TASK TO COMPLETE: Show all lines of the listing that contain the word "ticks".

====== DATA PROVIDED ======

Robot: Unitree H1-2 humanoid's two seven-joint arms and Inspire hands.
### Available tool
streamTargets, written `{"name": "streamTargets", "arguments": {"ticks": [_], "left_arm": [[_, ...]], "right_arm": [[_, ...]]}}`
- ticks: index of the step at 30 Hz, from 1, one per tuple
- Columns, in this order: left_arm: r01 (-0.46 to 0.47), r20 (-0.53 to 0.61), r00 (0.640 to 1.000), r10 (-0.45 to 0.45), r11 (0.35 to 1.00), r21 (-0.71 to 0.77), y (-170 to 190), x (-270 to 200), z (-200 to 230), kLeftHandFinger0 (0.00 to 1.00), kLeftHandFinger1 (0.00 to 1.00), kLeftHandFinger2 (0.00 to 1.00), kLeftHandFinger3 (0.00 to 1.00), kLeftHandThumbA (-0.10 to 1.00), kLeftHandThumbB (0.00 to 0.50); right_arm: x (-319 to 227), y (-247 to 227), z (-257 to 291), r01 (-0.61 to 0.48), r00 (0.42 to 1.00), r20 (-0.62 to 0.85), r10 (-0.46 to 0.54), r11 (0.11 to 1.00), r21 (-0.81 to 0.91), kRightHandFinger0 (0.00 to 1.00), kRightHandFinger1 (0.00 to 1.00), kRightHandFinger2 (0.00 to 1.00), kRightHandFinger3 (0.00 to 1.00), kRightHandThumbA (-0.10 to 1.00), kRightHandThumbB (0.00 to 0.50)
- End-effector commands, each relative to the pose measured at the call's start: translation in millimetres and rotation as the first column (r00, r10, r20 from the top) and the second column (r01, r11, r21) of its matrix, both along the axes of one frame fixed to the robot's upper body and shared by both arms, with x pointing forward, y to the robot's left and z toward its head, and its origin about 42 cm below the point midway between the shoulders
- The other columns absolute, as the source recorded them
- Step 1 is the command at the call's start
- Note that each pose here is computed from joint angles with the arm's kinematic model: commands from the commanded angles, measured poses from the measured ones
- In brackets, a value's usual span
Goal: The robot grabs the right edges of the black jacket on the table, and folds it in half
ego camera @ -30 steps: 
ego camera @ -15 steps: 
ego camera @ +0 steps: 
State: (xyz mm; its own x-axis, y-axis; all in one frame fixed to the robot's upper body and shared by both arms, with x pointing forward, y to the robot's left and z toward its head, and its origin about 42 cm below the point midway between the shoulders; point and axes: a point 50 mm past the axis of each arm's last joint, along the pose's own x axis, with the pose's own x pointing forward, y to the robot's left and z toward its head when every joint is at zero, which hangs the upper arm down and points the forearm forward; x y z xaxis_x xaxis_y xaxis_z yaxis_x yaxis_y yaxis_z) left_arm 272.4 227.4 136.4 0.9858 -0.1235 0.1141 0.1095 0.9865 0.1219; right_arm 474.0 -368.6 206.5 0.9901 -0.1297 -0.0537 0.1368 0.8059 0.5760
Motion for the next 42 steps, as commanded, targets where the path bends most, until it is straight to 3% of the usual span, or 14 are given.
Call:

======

RESULT OF THE EXERCISE:
streamTargets, written `{"name": "streamTargets", "arguments": {"ticks": [_], "left_arm": [[_, ...]], "right_arm": [[_, ...]]}}`
- ticks: index of the step at 30 Hz, from 1, one per tuple

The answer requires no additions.